Before 1914, virtually the only quantities measured in millions, outside astronomy, were populations of countries and the data of production, commerce and finance. Since 1914 we have become used to measuring the numbers of victims in such magnitudes: the casualties of even localised wars (Spain, Korea, Vietnam) – larger ones are measured in tens of millions – the numbers of those driven into forced migration or exile (Greeks, Germans, refugees in the Indian subcontinent, kulaks), even the number massacred in genocide (Armenians, Jews), not to mention those killed by famine or epidemics. Since such human magnitudes escape precise recording or elude the grasp of the human mind, they are hotly debated. But the debates are about millions more or less. Nor are these astronomic figures to be entirely explained, and still less justified, by the rapid growth of the world population in our century. Most of them occurred in areas which were not growing all that fast.
Hecatombs on this scale were beyond the range of imagination in the 19th century, and those which actually occurred took place in the world of backwardness or barbarism outside the range of progress and "modern civilisation", and were surely destined to retreat in the face of universal, if uneven, advance. The atrocities of Congo and Amazon, modest in scale by modern standards, so shocked the Age of Empire – witness Joseph Conrad's Heart of Darkness – just because they appeared as regressions of civilised men into savagery. The state of affairs to which we have become accustomed, in which torture has once again become part of police methods in countries priding themselves on their record of civility, would not merely have profoundly repelled political opinion, but would have been, justifiably, regarded as a relapse into barbarism, which went against every observable historical trend of development since the mid-18th century.
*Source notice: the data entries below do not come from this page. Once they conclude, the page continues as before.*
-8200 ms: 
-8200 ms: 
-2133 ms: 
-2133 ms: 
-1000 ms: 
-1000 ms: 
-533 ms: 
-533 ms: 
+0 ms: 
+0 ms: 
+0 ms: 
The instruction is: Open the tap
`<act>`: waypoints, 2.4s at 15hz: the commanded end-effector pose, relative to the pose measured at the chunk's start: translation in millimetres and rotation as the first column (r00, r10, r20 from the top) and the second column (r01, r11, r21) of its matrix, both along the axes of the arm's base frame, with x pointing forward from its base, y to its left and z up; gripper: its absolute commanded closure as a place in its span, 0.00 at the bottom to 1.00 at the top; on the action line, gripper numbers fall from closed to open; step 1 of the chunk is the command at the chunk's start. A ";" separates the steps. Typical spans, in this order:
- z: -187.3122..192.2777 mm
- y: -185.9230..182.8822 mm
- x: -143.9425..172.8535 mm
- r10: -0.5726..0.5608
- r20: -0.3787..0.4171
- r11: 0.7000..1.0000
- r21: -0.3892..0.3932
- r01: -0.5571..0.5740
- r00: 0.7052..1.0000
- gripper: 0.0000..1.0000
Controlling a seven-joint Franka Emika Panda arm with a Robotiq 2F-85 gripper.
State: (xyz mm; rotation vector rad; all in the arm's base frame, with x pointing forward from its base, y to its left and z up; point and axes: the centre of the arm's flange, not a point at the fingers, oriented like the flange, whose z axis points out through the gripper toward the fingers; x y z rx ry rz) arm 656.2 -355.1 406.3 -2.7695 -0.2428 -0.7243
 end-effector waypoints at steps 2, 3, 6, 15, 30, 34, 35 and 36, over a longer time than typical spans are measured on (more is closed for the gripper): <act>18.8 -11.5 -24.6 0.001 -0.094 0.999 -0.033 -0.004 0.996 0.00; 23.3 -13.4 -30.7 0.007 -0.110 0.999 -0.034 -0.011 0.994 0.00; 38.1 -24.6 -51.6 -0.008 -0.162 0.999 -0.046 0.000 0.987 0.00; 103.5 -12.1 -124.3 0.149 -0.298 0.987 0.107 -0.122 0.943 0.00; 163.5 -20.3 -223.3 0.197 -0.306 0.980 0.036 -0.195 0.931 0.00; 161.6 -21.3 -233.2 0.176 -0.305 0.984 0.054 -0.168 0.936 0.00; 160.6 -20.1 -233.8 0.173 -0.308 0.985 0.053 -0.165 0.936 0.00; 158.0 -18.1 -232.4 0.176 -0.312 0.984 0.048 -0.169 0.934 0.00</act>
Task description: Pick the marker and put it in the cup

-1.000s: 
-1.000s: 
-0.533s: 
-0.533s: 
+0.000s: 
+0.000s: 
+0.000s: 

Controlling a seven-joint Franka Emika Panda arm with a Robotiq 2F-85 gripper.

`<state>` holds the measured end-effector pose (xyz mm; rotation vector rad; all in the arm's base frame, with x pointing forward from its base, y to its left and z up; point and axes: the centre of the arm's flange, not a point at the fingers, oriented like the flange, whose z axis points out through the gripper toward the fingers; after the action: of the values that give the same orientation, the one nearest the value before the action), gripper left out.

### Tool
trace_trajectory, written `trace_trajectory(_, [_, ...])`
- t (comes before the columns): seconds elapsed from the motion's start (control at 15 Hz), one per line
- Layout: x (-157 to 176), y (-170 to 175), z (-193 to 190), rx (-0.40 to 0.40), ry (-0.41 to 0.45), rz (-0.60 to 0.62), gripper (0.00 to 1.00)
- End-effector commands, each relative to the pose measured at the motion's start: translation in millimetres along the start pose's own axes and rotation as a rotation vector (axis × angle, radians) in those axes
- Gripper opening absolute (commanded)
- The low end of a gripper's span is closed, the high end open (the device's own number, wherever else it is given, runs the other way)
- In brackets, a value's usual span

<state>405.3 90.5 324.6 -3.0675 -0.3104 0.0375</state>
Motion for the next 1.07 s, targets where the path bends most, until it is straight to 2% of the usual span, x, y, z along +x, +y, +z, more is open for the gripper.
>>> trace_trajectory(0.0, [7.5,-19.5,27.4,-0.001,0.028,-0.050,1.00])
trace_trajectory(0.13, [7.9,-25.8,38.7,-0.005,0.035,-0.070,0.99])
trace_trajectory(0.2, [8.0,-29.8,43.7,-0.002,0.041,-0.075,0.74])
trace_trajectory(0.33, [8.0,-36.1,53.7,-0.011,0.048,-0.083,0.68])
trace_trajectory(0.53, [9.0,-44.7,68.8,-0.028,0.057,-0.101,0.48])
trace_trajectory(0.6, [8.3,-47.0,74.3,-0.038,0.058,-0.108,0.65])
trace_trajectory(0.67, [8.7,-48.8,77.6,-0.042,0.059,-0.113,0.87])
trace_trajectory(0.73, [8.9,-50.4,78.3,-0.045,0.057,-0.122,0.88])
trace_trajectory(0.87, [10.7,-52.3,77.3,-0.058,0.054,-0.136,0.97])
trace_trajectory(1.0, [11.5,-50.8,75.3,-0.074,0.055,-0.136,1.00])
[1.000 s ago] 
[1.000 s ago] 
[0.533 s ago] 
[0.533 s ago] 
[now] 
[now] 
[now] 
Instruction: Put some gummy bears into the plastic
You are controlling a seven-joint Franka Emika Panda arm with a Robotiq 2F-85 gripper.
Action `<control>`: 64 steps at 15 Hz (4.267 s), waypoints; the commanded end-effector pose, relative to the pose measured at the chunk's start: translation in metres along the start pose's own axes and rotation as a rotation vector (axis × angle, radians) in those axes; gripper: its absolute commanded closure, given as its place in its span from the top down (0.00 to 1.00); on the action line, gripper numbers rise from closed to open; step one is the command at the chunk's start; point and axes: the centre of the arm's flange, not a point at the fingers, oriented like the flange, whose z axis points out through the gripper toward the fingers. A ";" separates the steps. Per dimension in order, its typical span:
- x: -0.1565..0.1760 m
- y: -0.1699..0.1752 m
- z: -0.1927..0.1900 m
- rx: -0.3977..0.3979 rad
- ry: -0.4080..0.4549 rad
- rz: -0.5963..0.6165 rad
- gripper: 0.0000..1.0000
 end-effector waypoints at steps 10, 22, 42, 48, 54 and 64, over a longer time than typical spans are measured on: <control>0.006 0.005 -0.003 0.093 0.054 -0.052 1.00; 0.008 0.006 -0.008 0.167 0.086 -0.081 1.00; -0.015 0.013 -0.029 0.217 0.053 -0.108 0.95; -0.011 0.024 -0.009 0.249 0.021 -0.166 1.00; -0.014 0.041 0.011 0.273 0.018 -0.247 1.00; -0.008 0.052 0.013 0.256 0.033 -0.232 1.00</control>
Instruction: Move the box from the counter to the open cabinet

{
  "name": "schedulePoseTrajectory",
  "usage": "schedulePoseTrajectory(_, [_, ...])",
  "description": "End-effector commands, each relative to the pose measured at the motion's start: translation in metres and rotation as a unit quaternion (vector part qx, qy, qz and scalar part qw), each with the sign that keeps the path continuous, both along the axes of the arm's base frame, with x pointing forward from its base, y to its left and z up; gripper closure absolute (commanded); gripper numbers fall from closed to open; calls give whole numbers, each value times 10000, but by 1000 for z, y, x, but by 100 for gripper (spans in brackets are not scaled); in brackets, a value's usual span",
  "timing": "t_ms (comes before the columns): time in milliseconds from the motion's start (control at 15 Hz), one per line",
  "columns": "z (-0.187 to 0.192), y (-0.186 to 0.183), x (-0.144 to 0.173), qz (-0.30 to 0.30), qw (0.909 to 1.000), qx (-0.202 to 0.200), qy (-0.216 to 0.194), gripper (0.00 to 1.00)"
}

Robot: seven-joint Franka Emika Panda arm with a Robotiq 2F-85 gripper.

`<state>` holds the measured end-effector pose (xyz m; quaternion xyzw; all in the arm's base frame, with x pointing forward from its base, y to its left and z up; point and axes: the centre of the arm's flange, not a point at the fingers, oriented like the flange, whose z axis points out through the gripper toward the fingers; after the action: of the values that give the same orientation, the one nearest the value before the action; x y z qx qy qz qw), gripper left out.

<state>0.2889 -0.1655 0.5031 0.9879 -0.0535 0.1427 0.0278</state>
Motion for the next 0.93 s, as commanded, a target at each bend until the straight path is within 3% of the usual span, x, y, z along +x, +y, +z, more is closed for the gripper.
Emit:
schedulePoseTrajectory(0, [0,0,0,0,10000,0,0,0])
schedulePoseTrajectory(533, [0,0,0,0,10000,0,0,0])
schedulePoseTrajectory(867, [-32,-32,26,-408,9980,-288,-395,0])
After 1914 mass catastrophe, and increasingly the methods of barbarism, became an integral and expected part of the civilised world, so much so that it masked the continued and striking advances of technology and the human capacity to produce, and even the undeniable improvements in human social organisation in many parts of the world, until these became quite impossible to overlook during the huge forward leap of the world economy in the third quarter of the 20th century. In terms of the material improvement of the lot of humanity, not to mention of the human understanding and control over nature, the case for seeing the history of the 20th century as progress is actually more compelling than it was in the 19th. For even as Europeans died and fled in their millions, the survivors were becoming more numerous, taller, healthier, longer-lived. And most of them lived better. But the reasons why we have got out of the habit of thinking of our history as progress are obvious. For even when 20th-century progress is most undeniable, prediction suggests not a continued ascent, but the possibility, perhaps even the imminence, of some catastrophe: another and more lethal world war, an ecological disaster, a technology whose triumphs may make the world uninhabitable by the human species, or whatever current shape the nightmare may take. We have been taught by the experience of our century to live in the expectation of apocalypse.